Señaló al grupo de caballos: “Fue un proceso largo y difícil. Primero tuvieron que acostumbrarse unos a otros, luego se seleccionaron los individuos más adecuados para cruzarlos y obtener la primera generación de caballos híbridos. Estos caballos tenían las mejores características de sus padres, pero su comportamiento era inestable. Xing’er tuvo que cuidar cuidadosamente a cada uno de ellos, registrar sus datos de crecimiento, temperamento, resistencia y velocidad, y luego seleccionar a los mejores para cruzarlos nuevamente y fijar las mejores características. Para mantener la pureza y salud de los caballos, estableció un registro detallado de su linaje. La reproducción, el parto y el entrenamiento estaban a cargo de personas especializadas. Después de mucho esfuerzo, finalmente lograron crear estos ‘caballos del norte’. Tienen la resistencia y la capacidad de adaptación de los caballos locales, además de un tamaño grande, fuerza y velocidad similares a los caballos persas. Son verdaderamente caballos excepcionales. Ahora, estos caballos son la fuerza principal de la caballería de la Ciudad Militar y uno de nuestros recursos estratégicos más importantes”.

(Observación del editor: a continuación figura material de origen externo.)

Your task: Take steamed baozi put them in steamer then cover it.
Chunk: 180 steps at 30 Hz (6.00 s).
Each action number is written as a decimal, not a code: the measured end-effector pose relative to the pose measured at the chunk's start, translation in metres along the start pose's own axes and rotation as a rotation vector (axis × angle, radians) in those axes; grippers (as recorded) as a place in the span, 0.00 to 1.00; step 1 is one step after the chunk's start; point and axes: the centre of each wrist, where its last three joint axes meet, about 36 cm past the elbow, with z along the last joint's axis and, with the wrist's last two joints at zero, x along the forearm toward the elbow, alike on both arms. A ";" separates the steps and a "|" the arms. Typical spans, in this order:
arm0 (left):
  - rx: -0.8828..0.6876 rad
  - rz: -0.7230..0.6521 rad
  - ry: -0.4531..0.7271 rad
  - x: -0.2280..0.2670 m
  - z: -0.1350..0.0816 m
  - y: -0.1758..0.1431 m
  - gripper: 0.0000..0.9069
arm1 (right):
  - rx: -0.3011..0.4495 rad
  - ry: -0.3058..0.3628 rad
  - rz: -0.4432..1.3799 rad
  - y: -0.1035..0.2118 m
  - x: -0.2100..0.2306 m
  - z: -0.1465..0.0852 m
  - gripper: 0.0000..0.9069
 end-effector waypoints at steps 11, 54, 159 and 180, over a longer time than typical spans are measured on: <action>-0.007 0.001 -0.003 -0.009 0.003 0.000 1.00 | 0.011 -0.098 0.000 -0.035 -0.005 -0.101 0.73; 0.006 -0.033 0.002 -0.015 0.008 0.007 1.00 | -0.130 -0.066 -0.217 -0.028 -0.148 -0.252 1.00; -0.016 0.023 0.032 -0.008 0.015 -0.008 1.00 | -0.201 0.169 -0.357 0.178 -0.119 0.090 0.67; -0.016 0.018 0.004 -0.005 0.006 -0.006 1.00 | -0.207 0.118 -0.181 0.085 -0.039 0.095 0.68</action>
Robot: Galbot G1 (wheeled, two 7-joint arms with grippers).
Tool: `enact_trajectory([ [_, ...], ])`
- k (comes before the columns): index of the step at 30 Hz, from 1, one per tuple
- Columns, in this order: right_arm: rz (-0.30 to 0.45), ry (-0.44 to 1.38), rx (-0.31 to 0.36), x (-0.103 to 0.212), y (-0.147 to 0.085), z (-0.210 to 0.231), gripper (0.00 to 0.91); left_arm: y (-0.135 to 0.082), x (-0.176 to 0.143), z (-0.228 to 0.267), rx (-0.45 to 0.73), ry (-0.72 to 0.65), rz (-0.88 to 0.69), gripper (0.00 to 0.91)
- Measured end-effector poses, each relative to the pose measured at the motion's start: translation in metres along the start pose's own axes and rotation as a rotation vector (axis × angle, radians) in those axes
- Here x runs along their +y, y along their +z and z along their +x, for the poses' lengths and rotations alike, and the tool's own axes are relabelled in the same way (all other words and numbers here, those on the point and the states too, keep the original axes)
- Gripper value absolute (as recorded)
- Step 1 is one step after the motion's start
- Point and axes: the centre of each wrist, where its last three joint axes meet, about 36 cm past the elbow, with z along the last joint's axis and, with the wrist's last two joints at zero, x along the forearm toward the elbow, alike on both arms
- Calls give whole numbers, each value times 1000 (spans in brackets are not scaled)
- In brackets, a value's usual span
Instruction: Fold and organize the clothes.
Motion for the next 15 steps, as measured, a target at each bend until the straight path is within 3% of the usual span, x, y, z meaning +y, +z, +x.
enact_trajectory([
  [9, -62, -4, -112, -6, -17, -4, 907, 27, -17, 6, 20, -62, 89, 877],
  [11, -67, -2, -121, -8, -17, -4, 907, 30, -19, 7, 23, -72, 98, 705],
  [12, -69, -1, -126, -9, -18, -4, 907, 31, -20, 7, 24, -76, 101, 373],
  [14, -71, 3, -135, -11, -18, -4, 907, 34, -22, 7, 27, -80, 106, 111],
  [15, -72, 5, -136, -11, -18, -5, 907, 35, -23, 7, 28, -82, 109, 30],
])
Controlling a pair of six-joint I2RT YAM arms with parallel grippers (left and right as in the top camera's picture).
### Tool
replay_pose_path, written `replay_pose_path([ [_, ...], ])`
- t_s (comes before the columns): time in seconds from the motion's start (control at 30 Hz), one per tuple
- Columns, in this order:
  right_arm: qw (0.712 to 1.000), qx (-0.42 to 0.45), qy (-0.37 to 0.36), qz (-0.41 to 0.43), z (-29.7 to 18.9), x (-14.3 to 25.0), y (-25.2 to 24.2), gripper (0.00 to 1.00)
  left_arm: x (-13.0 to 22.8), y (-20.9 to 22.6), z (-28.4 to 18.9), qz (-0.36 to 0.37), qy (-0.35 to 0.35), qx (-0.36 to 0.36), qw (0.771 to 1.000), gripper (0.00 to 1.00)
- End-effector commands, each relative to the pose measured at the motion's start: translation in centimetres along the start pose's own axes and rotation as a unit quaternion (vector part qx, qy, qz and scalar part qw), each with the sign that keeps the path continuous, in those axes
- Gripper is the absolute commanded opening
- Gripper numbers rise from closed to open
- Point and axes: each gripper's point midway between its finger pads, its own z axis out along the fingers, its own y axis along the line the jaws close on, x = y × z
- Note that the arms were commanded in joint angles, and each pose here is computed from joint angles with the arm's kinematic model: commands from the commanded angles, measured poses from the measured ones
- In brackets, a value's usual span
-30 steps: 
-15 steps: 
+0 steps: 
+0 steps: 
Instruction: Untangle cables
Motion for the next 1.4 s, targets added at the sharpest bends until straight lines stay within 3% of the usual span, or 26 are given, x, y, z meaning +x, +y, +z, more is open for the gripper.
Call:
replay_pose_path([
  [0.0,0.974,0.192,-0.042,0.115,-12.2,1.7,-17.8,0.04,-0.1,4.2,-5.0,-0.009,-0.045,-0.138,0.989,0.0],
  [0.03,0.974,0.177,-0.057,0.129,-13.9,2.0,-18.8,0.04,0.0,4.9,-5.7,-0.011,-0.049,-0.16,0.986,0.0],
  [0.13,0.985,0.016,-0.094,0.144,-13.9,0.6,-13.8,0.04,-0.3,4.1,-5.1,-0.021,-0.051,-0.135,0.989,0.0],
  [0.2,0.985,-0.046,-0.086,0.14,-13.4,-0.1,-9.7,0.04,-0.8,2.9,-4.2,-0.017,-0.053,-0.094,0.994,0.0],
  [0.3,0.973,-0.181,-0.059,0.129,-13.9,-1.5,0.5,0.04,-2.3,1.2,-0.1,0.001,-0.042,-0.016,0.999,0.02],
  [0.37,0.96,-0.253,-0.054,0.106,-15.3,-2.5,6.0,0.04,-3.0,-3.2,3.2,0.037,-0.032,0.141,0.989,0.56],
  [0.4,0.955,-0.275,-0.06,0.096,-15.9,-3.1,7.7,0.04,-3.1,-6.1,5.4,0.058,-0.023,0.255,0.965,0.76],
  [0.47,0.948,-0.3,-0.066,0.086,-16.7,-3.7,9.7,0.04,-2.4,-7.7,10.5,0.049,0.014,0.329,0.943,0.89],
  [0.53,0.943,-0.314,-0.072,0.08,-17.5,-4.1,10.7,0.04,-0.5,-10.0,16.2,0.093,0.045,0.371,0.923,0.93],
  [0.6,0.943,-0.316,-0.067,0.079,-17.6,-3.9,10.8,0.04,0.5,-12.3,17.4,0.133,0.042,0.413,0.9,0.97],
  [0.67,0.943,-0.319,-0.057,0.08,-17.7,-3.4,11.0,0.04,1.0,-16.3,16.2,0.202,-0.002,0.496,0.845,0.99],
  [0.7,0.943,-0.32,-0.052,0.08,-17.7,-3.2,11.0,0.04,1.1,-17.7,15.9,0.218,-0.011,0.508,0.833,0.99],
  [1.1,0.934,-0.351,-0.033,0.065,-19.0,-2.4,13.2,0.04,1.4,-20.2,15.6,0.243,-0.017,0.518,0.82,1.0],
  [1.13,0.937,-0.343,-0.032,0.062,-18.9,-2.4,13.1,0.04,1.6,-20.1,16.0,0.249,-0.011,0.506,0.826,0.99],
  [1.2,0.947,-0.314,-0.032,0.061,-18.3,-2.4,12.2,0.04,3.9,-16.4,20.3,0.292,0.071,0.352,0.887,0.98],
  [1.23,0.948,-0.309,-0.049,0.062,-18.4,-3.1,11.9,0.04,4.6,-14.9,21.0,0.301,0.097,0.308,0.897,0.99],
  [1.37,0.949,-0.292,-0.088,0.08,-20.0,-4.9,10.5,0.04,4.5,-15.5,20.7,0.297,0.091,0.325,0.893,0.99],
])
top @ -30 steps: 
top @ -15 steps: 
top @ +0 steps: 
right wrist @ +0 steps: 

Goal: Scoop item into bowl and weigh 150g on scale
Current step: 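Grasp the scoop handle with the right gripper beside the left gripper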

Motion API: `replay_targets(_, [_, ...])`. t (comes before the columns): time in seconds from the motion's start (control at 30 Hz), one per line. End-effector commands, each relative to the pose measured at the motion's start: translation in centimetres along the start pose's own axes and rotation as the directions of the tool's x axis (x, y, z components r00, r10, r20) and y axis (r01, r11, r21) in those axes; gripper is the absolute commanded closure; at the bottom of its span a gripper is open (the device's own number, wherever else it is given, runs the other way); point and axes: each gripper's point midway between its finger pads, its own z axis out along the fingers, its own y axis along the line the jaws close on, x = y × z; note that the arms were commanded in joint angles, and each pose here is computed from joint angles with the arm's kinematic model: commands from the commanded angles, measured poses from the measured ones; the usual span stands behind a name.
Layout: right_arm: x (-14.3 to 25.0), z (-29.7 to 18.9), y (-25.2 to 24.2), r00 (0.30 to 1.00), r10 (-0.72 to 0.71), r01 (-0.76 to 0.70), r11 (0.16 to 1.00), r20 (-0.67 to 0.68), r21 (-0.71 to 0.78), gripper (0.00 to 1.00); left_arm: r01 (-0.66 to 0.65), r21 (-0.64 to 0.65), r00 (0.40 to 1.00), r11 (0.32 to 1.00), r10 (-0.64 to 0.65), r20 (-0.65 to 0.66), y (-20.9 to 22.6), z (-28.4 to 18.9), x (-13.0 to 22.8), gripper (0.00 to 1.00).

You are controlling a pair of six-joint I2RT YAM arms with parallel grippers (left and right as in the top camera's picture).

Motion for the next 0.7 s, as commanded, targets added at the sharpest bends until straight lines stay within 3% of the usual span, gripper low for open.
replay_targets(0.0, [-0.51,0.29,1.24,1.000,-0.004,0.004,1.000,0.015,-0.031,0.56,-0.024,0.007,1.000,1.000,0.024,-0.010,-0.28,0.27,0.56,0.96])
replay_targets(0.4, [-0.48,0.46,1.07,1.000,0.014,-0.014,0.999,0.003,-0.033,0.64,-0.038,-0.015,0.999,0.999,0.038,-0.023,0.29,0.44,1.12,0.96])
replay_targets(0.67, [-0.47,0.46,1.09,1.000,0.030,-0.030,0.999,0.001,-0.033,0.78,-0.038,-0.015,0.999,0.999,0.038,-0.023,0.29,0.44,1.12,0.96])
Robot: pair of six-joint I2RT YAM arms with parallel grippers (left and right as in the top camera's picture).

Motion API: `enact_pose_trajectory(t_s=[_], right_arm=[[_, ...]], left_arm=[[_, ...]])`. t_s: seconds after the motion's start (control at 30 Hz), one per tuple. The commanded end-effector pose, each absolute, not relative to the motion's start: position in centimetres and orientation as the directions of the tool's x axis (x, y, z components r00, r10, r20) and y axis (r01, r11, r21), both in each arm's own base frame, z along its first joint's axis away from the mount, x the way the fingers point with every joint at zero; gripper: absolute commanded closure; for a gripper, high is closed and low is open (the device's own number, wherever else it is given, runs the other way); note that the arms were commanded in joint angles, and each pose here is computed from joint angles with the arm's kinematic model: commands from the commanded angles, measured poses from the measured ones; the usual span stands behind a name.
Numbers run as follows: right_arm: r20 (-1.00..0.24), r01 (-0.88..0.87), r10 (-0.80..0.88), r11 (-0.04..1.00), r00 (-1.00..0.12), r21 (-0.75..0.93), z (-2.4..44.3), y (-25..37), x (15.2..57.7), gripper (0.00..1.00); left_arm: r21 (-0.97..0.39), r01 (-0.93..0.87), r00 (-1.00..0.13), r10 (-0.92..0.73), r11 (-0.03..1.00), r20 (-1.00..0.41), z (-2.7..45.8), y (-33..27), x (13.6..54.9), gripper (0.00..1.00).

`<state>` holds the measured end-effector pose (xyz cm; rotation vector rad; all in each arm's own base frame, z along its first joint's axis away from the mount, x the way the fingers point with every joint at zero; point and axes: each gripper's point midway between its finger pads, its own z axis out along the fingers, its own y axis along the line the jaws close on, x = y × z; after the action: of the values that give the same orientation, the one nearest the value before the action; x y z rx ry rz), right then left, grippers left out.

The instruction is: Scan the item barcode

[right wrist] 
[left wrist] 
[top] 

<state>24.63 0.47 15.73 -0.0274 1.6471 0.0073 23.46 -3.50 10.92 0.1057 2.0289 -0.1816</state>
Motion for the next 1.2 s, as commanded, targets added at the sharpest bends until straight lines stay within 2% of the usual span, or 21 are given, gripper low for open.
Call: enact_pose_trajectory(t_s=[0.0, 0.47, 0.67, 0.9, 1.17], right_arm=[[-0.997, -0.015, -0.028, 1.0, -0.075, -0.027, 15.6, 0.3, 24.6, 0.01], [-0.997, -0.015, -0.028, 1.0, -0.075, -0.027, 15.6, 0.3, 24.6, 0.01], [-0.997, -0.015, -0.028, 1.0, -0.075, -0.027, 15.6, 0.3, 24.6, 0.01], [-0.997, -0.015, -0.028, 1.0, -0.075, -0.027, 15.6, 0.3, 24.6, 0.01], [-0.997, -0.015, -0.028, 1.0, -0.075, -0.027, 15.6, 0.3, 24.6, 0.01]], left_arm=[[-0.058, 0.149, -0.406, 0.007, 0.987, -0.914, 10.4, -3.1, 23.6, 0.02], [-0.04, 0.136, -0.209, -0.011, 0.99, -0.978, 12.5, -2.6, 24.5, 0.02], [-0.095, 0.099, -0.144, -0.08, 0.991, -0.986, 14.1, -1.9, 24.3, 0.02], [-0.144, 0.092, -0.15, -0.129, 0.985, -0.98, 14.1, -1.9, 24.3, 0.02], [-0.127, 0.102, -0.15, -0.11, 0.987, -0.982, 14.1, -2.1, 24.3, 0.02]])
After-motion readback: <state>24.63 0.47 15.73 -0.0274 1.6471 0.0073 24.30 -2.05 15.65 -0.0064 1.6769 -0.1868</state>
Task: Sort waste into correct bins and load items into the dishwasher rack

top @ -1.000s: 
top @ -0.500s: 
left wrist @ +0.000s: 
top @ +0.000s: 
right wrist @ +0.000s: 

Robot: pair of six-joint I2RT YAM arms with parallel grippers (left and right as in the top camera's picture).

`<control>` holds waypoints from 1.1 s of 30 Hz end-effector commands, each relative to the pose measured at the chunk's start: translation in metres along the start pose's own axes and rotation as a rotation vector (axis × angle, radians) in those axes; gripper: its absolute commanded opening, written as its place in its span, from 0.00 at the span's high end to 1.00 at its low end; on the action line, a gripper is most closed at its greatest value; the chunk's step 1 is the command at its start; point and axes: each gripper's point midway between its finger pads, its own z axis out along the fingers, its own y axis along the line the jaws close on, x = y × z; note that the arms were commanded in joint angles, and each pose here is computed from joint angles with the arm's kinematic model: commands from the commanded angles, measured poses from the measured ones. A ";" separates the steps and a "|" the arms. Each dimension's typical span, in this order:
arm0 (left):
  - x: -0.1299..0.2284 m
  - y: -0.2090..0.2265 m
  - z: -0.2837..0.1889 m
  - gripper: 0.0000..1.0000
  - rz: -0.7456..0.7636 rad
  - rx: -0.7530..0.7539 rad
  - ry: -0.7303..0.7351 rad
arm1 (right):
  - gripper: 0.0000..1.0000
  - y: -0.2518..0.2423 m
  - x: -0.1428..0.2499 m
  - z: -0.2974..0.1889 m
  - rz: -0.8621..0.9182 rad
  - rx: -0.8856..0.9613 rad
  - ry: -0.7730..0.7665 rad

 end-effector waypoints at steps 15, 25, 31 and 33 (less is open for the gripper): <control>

Gao Wenyan estaba fascinado, pero también preocupado. Criar caballos de raza requería mucho tiempo y esfuerzo. La visión a largo plazo de Xie Yunjing era realmente impresionante.
Después de visitar el campo de entrenamiento, el grupo se dirigió a una zona tranquila al norte de la ciudad. Allí había varios edificios de forma extraña, con paredes manchadas, ventanas pequeñas y luz tenue en el interior. Los pasillos eran complicados, como un laberinto.
El aire estaba lleno de un olor antiguo y húmedo, algo tétrico.